### PROBLEM DETAILS
Below is a listing. Quote from it, exactly, the lines from the one containing "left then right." down to the one containing "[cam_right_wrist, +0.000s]", both ends included, and nothing else.

### DATA
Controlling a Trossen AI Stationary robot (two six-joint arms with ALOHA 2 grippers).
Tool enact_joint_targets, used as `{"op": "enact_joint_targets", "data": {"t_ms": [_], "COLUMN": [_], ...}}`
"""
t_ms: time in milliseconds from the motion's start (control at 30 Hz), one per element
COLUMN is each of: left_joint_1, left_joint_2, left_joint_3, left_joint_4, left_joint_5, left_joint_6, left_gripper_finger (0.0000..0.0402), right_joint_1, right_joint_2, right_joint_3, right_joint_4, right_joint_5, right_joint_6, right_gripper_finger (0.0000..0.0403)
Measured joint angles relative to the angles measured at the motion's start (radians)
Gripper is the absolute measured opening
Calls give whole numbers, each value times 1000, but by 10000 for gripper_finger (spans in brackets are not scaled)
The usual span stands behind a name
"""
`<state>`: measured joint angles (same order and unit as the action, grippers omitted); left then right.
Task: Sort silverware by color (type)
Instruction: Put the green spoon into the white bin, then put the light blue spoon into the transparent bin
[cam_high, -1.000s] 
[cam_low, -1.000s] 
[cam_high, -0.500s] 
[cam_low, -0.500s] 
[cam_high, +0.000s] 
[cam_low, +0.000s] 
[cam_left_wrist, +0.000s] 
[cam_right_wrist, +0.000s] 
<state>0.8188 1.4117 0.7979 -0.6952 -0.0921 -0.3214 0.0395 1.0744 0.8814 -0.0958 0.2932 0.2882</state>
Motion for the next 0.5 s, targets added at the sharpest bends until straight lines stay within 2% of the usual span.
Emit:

### RESPONSE TO THIS TASK
`<state>`: measured joint angles (same order and unit as the action, grippers omitted); left then right.
Task: Sort silverware by color (type)
Instruction: Put the green spoon into the white bin, then put the light blue spoon into the transparent bin
[cam_high, -1.000s] 
[cam_low, -1.000s] 
[cam_high, -0.500s] 
[cam_low, -0.500s] 
[cam_high, +0.000s] 
[cam_low, +0.000s] 
[cam_left_wrist, +0.000s] 
[cam_right_wrist, +0.000s] 

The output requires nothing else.